[Stored entries]
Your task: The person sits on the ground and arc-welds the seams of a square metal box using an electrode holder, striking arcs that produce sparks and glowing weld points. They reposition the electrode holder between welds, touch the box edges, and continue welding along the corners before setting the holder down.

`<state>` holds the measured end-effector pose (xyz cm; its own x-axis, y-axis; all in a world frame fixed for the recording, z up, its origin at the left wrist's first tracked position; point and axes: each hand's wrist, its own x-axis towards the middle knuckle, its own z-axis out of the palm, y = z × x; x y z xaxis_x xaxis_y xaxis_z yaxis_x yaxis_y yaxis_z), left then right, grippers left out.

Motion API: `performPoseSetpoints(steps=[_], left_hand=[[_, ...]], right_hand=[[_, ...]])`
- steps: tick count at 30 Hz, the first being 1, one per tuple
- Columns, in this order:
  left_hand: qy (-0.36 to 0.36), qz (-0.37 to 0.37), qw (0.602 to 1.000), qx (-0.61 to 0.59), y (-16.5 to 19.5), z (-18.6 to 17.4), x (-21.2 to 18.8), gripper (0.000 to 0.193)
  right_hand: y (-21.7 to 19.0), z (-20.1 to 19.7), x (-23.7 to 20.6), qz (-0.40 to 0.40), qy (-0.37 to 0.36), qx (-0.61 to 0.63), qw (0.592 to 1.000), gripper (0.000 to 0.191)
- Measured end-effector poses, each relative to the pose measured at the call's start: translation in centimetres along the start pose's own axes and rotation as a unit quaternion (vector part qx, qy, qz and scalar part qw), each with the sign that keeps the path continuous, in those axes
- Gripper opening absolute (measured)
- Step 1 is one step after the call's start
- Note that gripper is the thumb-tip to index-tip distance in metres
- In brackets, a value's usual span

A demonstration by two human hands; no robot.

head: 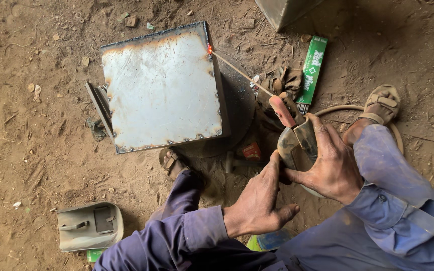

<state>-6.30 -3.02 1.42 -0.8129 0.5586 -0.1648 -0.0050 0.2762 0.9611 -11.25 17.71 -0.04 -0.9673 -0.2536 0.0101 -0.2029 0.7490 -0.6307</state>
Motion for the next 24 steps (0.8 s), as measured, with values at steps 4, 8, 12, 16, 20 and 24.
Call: performPoseSetpoints(steps=[4,8,12,16,20,24], left_hand=[[0.006,0.002,1.000,0.008,0.0,0.1,0.1,0.115],[0.009,-0.010,1.000,0.000,0.0,0.3,0.1,0.108],[0.014,-0.009,1.000,-0.004,-0.1,0.5,0.0,0.110],[0.008,-0.014,1.000,0.018,-0.1,0.6,0.1,0.115],[0.000,-0.048,0.999,0.011,-0.3,0.6,-0.2,0.119],[0.012,0.044,0.998,0.051,-0.8,0.4,-0.2,0.118]], right_hand=[[-0.2,0.0,0.1,-0.010,0.009,-0.007,1.000,0.130],[-0.9,-0.3,0.1,0.012,0.010,-0.001,1.000,0.126],[-1.6,-0.5,0.1,0.053,-0.002,0.004,0.999,0.122],[-1.4,-0.2,-0.1,0.077,-0.004,-0.005,0.997,0.122],[-0.2,0.3,-0.2,0.028,-0.012,-0.026,0.999,0.110],[0.7,0.4,-0.4,-0.038,0.044,0.010,0.998,0.122]])
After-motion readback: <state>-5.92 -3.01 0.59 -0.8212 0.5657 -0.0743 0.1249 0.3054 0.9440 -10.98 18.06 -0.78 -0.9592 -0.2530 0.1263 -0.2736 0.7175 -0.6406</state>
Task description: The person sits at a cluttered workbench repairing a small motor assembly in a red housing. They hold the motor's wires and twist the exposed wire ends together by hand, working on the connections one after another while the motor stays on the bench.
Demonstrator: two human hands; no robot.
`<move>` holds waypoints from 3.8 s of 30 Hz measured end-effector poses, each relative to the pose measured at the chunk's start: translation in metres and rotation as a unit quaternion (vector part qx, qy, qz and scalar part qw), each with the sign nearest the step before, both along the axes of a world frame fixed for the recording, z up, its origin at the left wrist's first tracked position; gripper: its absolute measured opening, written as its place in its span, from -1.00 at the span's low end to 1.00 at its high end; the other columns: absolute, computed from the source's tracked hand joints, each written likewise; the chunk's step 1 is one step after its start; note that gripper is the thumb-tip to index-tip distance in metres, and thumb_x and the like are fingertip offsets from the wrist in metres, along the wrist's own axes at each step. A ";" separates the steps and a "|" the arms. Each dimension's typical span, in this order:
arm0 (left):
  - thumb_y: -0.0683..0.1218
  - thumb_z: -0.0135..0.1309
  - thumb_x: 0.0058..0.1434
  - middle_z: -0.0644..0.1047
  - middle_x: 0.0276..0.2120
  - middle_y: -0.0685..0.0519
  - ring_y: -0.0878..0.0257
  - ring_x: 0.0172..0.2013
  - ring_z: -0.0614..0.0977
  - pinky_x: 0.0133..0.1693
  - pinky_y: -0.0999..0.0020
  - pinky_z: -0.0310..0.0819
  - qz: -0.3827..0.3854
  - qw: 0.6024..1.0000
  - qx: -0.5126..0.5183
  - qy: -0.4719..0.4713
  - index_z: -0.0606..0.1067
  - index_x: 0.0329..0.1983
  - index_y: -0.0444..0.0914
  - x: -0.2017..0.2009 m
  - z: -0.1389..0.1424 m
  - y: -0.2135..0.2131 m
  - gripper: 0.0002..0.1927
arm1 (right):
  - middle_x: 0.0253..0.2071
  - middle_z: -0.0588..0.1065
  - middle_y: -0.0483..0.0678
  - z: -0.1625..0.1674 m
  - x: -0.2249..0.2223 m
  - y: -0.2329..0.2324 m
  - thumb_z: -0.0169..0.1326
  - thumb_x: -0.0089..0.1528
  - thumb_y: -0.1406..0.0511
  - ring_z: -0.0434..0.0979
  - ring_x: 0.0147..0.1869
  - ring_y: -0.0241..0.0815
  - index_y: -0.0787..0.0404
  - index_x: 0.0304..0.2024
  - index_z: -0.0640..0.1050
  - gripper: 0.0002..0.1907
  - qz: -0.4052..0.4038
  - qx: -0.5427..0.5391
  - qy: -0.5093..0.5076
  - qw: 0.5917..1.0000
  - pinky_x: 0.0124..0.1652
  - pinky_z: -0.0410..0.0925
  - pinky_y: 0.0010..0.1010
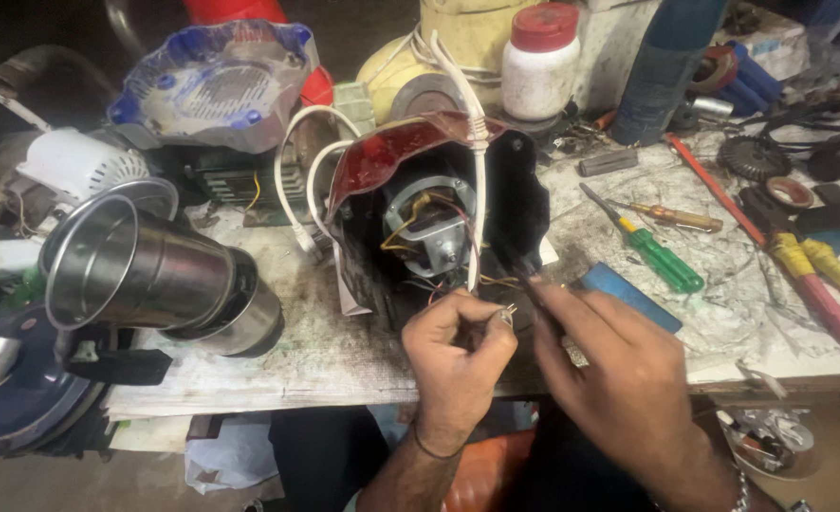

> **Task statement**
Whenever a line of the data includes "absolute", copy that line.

> **Result**
- Gripper opening absolute (measured)
`<move>` holds waypoints from 3.8 s of 30 Hz measured end-effector poses, each relative to the pose measured at the chunk's start: translation in metres and rotation as a unit quaternion (vector part qx, qy, qz and scalar part qw), each with the sign nearest the step before, both along the axes of a world frame fixed for the recording, z up, its origin at the left wrist's first tracked position; gripper: its absolute measured opening, written as its place in its span, from -1.00 at the span's low end to 1.00 at its high end; the other columns: absolute, computed from the source's tracked hand joints, each written likewise; the chunk's step 1 is one step after its start; note that gripper is the thumb-tip to index-tip distance in metres, and thumb_x and the like are fingertip offsets from the wrist in metres, along the wrist's own axes at each step. A ";" separates the steps and a "|" the arms. Each dimension's typical span, in this order:

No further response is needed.